**What to produce:** Please give the listing again, word for word, with nothing left out.

**Dataset extract:**
- Opening Delimiter -
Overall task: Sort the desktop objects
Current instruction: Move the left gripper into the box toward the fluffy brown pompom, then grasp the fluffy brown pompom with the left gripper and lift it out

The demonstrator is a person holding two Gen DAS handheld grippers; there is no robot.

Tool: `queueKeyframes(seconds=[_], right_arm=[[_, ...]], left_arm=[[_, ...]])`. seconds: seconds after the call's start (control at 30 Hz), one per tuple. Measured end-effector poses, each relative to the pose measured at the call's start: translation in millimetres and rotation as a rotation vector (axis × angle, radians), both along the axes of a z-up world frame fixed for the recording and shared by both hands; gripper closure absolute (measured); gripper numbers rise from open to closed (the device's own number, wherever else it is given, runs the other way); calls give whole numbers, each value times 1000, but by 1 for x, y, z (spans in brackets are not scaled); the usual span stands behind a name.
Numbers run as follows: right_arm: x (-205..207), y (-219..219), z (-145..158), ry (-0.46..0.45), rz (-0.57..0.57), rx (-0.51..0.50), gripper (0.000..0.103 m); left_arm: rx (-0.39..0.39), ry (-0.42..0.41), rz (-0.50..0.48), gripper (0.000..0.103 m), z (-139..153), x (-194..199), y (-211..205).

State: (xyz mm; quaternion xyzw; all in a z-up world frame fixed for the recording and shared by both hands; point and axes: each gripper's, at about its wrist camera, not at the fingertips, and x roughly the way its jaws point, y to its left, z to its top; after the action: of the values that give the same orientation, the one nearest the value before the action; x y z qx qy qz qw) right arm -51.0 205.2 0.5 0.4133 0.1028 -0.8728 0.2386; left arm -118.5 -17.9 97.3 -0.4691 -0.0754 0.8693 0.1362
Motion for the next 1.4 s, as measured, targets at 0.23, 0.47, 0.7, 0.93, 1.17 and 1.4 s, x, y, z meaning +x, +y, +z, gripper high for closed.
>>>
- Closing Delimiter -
**Answer space:**
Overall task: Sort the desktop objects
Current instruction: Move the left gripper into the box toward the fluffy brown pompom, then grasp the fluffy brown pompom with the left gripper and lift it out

The demonstrator is a person holding two Gen DAS handheld grippers; there is no robot.

Tool: `queueKeyframes(seconds=[_], right_arm=[[_, ...]], left_arm=[[_, ...]])`. seconds: seconds after the call's start (control at 30 Hz), one per tuple. Measured end-effector poses, each relative to the pose measured at the call's start: translation in millimetres and rotation as a rotation vector (axis × angle, radians), both along the axes of a z-up world frame fixed for the recording and shared by both hands; gripper closure absolute (measured); gripper numbers rise from open to closed (the device's own number, wherever else it is given, runs the other way); calls give whole numbers, each value times 1000, but by 1 for x, y, z (spans in brackets are not scaled); the usual span stands behind a name.
Numbers run as follows: right_arm: x (-205..207), y (-219..219), z (-145..158), ry (-0.46..0.45), rz (-0.57..0.57), rx (-0.51..0.50), gripper (0.000..0.103 m); left_arm: rx (-0.39..0.39), ry (-0.42..0.41), rz (-0.50..0.48), gripper (0.000..0.103 m), z (-139..153), x (-194..199), y (-211..205).

State: (xyz mm; quaternion xyzw; all in a z-up world frame fixed for the recording and shared by both hands; point and axes: each gripper's, at about its wrist camera, not at the fingertips, and x roughly the way its jaws point, y to its left, z to its top; after the action: of the values that give the same orientation, the one nearest the value before the action; x y z qx qy qz qw) right arm -51.0 205.2 0.5 0.4133 0.1028 -0.8728 0.2386; left arm -118.5 -17.9 97.3 -0.4691 -0.0754 0.8693 0.1362
Motion for the next 1.4 s, as measured, targets at 0.23, 0.47, 0.7, 0.93, 1.17 and 1.4 s, x, y, z meaning +x, +y, +z, gripper high for closed.
>>>

This completes the answer.